> [ACTION ITEM]:
Your reply should be a faithful copy of the records below, free of pictures.

> [Source data]:
========

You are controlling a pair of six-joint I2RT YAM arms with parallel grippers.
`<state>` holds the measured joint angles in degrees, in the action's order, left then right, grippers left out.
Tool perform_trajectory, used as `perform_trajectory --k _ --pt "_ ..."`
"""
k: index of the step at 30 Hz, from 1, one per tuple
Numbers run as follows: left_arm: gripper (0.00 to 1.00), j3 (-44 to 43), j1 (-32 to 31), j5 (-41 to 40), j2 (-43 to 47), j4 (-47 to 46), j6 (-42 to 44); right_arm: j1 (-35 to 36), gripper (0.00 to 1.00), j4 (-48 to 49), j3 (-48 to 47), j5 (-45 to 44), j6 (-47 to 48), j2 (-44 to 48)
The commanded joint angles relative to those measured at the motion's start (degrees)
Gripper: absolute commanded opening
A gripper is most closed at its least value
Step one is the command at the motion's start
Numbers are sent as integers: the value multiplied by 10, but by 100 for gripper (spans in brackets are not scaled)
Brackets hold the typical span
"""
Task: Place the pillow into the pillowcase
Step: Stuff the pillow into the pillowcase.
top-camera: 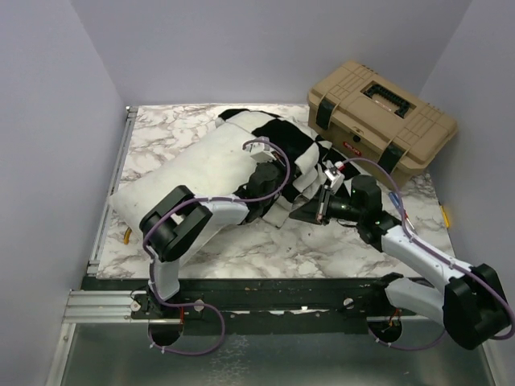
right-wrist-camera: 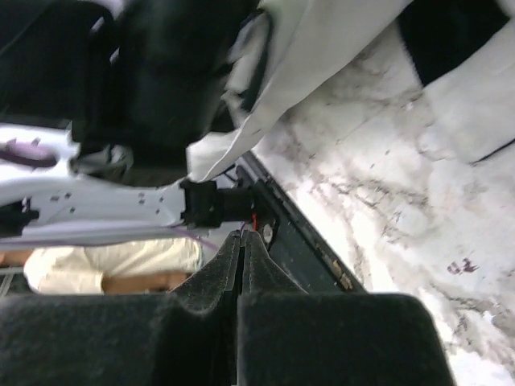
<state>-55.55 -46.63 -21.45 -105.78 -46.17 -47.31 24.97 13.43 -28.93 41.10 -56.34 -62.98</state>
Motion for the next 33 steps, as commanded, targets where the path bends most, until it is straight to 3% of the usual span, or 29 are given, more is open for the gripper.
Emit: perform_trajectory --k 1,3,6,7,11,13,15,19,24,29,33 --pt "0 -67 -1 -28 -58 -14 -8 5 0 -33 7 77 -19 57" --pt "0 -94 -1 -21 -79 -16 -1 5 0 -114 3 48 14 93" --pt "0 -97 -3 -25 -85 -15 0 4 0 -300 -33 -99 98 129" --pt "0 -88 -3 -28 -80 -15 -1 4 6 -340 -46 -153 127 131" --pt "0 -32 -3 -51 -42 -15 -11 4 56 -370 -69 -309 186 110" --pt "0 -6 -3 -56 -22 -15 -17 4 73 -337 -79 -347 211 86" --pt "0 13 -3 -57 -2 -15 -24 4 81 -307 -97 -380 225 46" --pt "0 32 -3 -51 14 -14 -37 4 85 -237 -136 -427 254 -43" --pt "0 30 -4 -33 20 -12 -38 4 81 -164 -189 -444 271 -153" --pt "0 21 -4 -31 21 -9 -31 3 79 -140 -222 -415 252 -242" --pt "0 11 -3 -29 14 -4 -21 1 77 -96 -185 -370 201 -242"
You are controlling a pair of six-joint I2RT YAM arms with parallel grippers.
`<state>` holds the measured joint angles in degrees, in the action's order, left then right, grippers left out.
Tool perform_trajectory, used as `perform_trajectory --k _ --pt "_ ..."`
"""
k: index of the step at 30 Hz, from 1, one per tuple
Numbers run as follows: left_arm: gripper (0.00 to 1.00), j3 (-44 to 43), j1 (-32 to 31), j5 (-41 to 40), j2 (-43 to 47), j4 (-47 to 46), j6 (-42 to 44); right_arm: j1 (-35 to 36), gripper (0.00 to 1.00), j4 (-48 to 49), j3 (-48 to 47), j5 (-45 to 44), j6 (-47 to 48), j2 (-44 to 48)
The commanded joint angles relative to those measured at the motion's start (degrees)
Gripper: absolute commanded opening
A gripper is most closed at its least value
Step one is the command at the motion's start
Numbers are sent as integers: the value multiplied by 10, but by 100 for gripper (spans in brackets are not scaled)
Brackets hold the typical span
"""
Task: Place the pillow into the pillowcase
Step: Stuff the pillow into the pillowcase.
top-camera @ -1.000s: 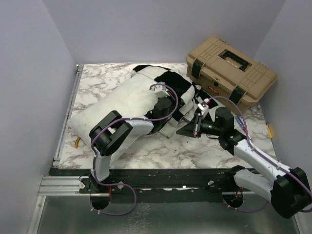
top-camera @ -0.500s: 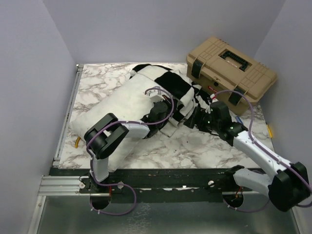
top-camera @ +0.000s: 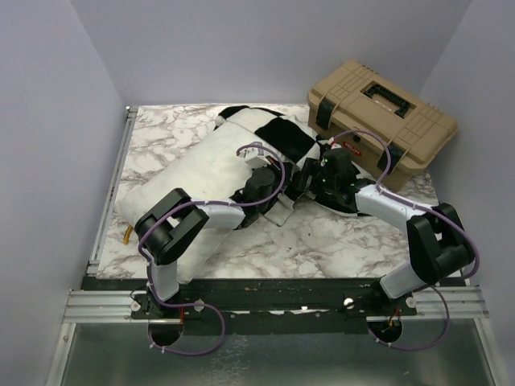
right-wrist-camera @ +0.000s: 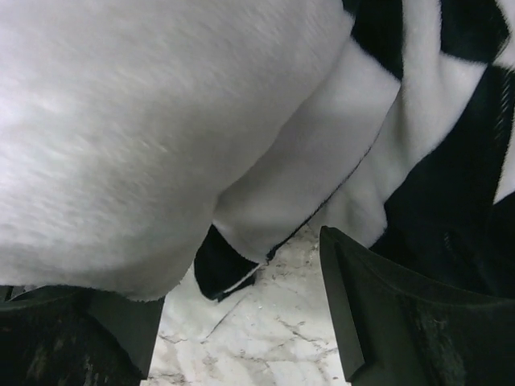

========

> [RESULT FOR THIS EXERCISE]:
You are controlling a pair of six-joint I2RT YAM arms with parallel grippers.
`<state>` holds the measured joint angles in degrees, in the action's order, left then right, grippers left out.
Tool perform_trajectory, used as `perform_trajectory --k _ --pt "_ ..."`
"""
k: index of the step at 30 Hz, from 1, one per tuple
Numbers run as follows: left_arm: gripper (0.00 to 1.00), j3 (-44 to 43), j1 (-32 to 31), j5 (-41 to 40), j2 (-43 to 47), j4 (-47 to 46), j6 (-42 to 44); right_arm: j1 (-35 to 36), gripper (0.00 to 1.00), j4 (-48 to 49), j3 (-48 to 47), j5 (-45 to 44), j6 (-47 to 48), j2 (-44 to 48)
The commanded joint angles relative to those measured at the motion's start (degrees)
Gripper: absolute commanded opening
A gripper is most closed at its least value
Step one is the command at the motion's start
Numbers are sent as integers: the value multiplied by 10, but by 100 for gripper (spans in brackets are not scaled)
Brackets hold the typical span
"""
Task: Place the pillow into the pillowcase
Step: Stuff the pillow into the pillowcase.
top-camera: 
right-wrist-camera: 
<state>-55.55 -46.63 -21.45 -105.78 -46.17 -47.31 24.97 13.43 -28.93 41.10 -56.34 -62.98</state>
Motion for the next 33 steps, as commanded, targets where the path bends most, until it is straight to 3% of the usual span, or 29 are given, more is open for the gripper.
Emit: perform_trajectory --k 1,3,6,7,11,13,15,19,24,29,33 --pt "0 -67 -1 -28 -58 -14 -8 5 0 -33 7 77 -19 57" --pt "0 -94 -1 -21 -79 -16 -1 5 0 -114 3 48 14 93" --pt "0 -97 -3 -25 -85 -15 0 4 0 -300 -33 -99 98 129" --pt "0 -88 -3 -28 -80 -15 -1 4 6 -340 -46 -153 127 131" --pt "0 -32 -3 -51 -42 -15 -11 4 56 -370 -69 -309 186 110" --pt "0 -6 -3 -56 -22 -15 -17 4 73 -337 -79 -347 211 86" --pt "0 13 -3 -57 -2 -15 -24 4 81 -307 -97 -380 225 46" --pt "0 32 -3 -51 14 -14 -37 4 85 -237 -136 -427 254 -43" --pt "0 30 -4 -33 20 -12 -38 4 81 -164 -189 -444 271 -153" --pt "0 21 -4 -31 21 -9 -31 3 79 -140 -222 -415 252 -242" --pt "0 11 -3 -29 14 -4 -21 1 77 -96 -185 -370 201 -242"
You are controlling a pair of six-joint I2RT YAM arms with parallel grippers.
`<state>` holds the measured joint angles in degrees, in the action's order, left then right, grippers left out.
Tool perform_trajectory, used as `perform_trajectory --k _ --pt "_ ..."`
"""
k: index of the step at 30 Hz, from 1, one per tuple
Numbers run as follows: left_arm: gripper (0.00 to 1.00), j3 (-44 to 43), j1 (-32 to 31), j5 (-41 to 40), j2 (-43 to 47), j4 (-47 to 46), j6 (-42 to 44); right_arm: j1 (-35 to 36), gripper (0.00 to 1.00), j4 (-48 to 49), j3 (-48 to 47), j5 (-45 to 44), j6 (-47 to 48), j2 (-44 to 48)
The commanded joint angles relative to those measured at the motion's start (degrees)
Gripper: absolute commanded opening
A gripper is most closed at its least value
Step one is the command at the motion's start
Numbers are sent as integers: the value multiplied by 10, but by 100 for gripper (spans in brackets are not scaled)
Brackets hold the typical span
"""
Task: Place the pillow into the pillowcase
Step: Stuff the pillow into the pillowcase.
top-camera @ -1.000s: 
top-camera @ -0.500s: 
top-camera @ +0.000s: 
right-wrist-camera @ +0.000s: 

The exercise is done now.